:: Aim of the exercise ::
Extract the final stretch of the data: the line that contains "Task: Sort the" and every line after it, unaltered, and no other lines.

:: Dataset section ::
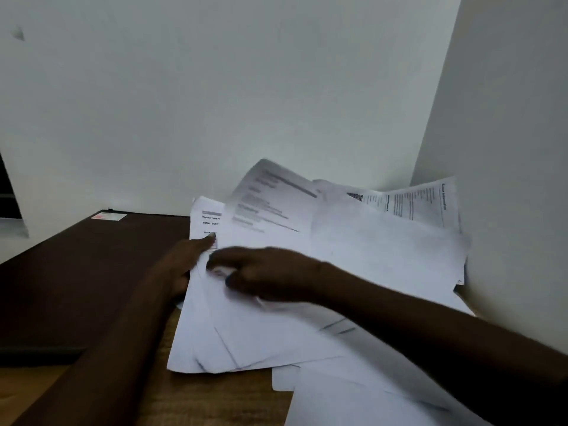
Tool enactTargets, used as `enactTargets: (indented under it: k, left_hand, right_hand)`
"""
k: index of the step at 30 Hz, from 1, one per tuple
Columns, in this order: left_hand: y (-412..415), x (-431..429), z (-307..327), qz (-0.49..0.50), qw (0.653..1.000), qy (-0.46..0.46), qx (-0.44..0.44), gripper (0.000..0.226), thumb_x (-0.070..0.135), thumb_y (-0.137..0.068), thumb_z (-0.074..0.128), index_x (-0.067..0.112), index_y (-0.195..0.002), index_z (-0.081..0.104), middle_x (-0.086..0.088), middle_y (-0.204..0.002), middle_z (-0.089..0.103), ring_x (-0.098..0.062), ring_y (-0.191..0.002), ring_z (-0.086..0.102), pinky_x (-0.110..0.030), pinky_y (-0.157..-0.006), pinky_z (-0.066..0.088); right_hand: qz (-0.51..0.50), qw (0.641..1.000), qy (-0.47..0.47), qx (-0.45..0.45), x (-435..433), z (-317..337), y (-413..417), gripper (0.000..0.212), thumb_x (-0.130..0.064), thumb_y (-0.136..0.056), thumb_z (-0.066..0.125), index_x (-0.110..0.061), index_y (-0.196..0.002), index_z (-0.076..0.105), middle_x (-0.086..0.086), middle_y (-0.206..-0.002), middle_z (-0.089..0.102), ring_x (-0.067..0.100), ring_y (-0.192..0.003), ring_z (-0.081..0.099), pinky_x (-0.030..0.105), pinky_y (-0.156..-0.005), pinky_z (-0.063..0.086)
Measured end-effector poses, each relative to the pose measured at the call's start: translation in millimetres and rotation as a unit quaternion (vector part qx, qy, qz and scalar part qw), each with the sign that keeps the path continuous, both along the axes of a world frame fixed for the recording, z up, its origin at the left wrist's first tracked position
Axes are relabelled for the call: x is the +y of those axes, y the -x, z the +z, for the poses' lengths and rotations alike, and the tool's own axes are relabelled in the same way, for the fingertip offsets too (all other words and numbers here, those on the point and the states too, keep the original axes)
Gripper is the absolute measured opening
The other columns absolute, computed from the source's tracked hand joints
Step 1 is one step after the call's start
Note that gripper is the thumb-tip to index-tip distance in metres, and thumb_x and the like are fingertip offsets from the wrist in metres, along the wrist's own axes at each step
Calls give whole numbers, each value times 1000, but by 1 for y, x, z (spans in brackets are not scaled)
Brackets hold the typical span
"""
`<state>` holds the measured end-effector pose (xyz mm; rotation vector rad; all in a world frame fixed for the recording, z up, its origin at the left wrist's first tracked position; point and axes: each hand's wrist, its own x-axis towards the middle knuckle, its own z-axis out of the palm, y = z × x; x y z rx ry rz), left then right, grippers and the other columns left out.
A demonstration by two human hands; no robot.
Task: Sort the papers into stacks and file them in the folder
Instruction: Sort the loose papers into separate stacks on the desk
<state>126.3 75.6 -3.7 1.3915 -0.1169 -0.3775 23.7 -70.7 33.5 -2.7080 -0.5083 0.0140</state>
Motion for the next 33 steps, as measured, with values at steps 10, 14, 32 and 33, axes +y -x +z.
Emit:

:: Expected output ::
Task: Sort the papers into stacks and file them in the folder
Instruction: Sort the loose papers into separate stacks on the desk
<state>126.3 75.6 -3.7 1.3915 -0.1169 -0.3775 23.7 -70.7 33.5 -2.7080 -0.5083 0.0140</state>
Motion for the next 33 steps, as measured, with values at steps 10, 14, 32 and 33, axes +y -x +z.
Emit:

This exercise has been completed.